Depuis plus d’une décennie, la durabilité du développement se situe parmi les préoccupations majeures de l’agenda international. Néanmoins, des quatre dimensions de la durabilité qui emergent dans les discours officiels, deux seulement (l’écologique et l’économique) ont fait l’objet de réflexions approfondies, tandis que les autres (sociale et territoriale) attendent encore d’être étudiées convenablement. La question n’est pas secondaire, si l’on considère que les processus socio-territoriaux – et notamment les modalités d’accès aux ressources naturelles et à l’utilisation de l’espace- jouent un rôle décisif par rapport à la durabilité des politiques de développement. En ce qui concerne l’Afrique, qui nous intéresse ici, il faut noter que les processus géopolitiques actuels sont placés à l’intérieur des puissantes driving forces de la mondialisation.
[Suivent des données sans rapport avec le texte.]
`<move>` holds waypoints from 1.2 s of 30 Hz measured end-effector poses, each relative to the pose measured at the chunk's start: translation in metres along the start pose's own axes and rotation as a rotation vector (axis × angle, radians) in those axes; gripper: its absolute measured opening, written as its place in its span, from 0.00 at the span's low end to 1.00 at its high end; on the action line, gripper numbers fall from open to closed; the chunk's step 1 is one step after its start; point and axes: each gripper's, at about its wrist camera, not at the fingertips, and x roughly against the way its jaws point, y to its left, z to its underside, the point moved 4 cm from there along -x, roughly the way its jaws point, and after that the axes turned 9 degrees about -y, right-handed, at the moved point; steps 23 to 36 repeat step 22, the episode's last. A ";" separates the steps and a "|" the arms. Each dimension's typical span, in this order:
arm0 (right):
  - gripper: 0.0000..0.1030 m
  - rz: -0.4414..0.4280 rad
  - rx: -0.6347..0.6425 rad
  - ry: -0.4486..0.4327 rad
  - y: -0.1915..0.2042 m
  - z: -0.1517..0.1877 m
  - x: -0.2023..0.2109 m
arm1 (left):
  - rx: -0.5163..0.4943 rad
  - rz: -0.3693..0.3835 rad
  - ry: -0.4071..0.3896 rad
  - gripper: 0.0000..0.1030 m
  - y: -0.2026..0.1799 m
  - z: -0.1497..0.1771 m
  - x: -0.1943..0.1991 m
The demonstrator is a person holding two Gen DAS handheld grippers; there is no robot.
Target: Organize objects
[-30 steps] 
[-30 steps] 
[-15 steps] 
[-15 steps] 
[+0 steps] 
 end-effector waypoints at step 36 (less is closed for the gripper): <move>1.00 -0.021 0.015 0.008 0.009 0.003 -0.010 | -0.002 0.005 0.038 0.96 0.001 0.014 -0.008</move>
Celle-ci, si d’un côté à tendance à "dé-nationaliser les politiques nationales", de l’autre côté ouvre des perspectives nouvelles aux acteurs locaux.

Deux stratégies complémentaires se dessinent ainsi, par lesquelles l’Afrique fait face aux nouveaux défis. L’une, qui se déploie à la grande échelle, consiste en la valorisation des réalités locales, par des voies certes différentes mais qui, toutes, cherchent à maximiser les bénéfices de cette cooperation décentralisée par laquelle les Pays de l’Union Européenne notamment entendent caracteriser leurs politiques de solidarité avec les Pays africains. L’autre stratégie, qui se déploie plutôt à la petite échelle –macrorégionale, voire panafricaine- est bien illustrée par les deux grands événements de 2001: i) la création de l’Union Africaine, qui est actuellement en phase de decollage; ii) la mise en marche du Nouveau Partenariat pour le Développement Africain, dont l’objectif est précisement "d’assurer le développement durable de l’Afrique au XXI siècle".